El frío neoclásico del setecientos francés de la fachada del palacio nos rescata de la embriaguez colorista del jardín y del bosque y nos devuelven al orden civil del absolutismo grato a Felipe de Anjou. ¿Habremos soñado este despliegue abrumador de los árboles encendidos? ¿Fue todo imagen fugaz, instante intemporal, paraíso de los sentidos, sinfonía que se despide del verano hedonístico, lúdico y, en último término, aburrido?

¿Qué son las plantas, los seres vivos del mundo vegetal? ¿Cuál es su estructura última, su identidad específica, su papel en el universo? ¿Sienten? ¿Reaccionan? ¿Emiten ocultos mensajes? En el actual desarrollo de la biogenética vegetal se ha llegado a conocer aspectos, antaño impensables, que se han acercado a los problemas básicos de la estructura de esa pieza esencial de la biosfera terrenal que se llama Botánica. Pero, como ocurre con frecuencia, el largo brazo de la intuición poética ha ido mucho más allá. En su visita a España en los años 1912-1913,-Rainer Maria Rilke tuvo sus experiencias parapsicológicas, que tradujo después en ensueños literarios. Precisamente en Toledo y en sus alrededores fechaba algunas de las cartas de su epistolario español. Los árboles eran en sus Erleboisse, protagonistas de sus estados de ánimo. "A través de todas las criaturas", escribe, "hay un espacio único: el espacio interior del mundo. Dentro de mí siento crecer el árbol que contemplo". En otra aventura psíquica semejante se quedó apoyado en un tronco arbóreo sintiendo", dice, "las vibraciones que emitía" hasta llegar a situarle a él "al otro lado de la naturaleza". De uno de sus poemas del viaje hispánico son estas estrofas, que podrían aplicarse literalmente a los bosques del jardín otoñal de Aranjuez: "Os contemplo infinitamente asombrado / dichosos en vuestra actitud. / En vuestro efímero ornato / sois portadores de un sentido eterno".
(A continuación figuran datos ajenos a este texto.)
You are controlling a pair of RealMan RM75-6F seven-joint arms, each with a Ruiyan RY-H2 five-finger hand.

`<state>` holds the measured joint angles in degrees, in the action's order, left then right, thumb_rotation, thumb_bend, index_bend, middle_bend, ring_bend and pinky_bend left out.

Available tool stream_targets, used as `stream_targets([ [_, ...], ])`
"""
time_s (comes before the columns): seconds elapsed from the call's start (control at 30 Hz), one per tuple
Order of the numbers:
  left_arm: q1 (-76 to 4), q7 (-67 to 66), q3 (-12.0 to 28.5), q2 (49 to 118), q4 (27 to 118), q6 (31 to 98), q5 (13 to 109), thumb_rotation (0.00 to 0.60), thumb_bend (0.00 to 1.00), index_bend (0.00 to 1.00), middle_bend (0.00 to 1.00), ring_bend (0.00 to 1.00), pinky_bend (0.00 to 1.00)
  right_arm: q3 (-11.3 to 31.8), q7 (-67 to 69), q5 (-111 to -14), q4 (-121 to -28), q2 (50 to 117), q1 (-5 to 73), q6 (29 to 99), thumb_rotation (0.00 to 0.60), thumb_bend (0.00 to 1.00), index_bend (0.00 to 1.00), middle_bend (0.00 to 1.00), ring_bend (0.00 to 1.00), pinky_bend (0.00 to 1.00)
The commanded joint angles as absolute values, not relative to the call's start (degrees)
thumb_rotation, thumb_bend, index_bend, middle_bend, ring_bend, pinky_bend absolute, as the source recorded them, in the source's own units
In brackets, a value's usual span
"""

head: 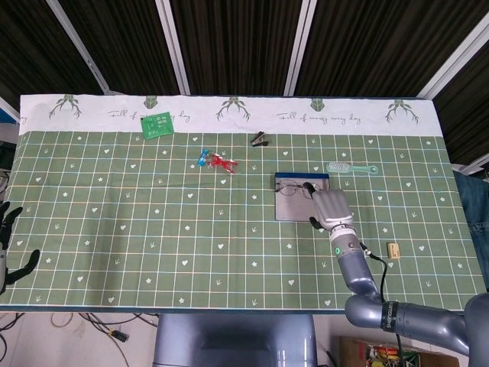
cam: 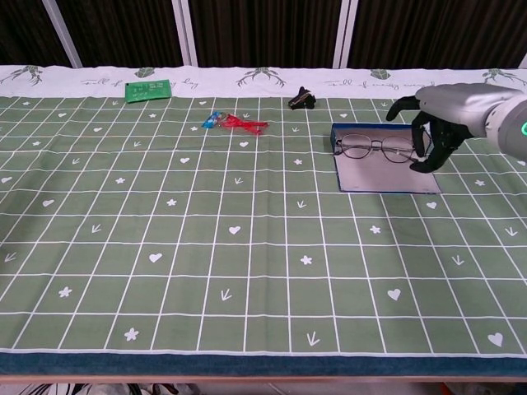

Ebrio del color circundante, sumergido en la floresta de la isla de Aranjuez, aislado del entorno ruidoso del tráfico de las grandes rutas, puede, en efecto, el espíritu del hombre bajar al fondo de sí mismo. Quizá sea cierto que esa vivencia logre percibir en esos instantes con claridad el valor de lo universal, es decir, de lo que tiene rango de generalidad en el ámbito del pensamiento.

Los árboles sufren el otoño con el fulgor de la belleza tardía en una apoteosis de matices y de sabias combinaciones del espectro divisivo de la luz. Habrá quien piense que sus llamaradas postreras pueden cotejarse con el proceso de la decadencia de la vida humana. Pero la diferencia es grande. El árbol resucita en cada primavera. Mientras que el hombre sólo disfruta de un otoño. Y como canta el coro final de Fausto: "Todo lo efímero es sólo un símbolo. La perfección y la revelación de lo inefable vienen después".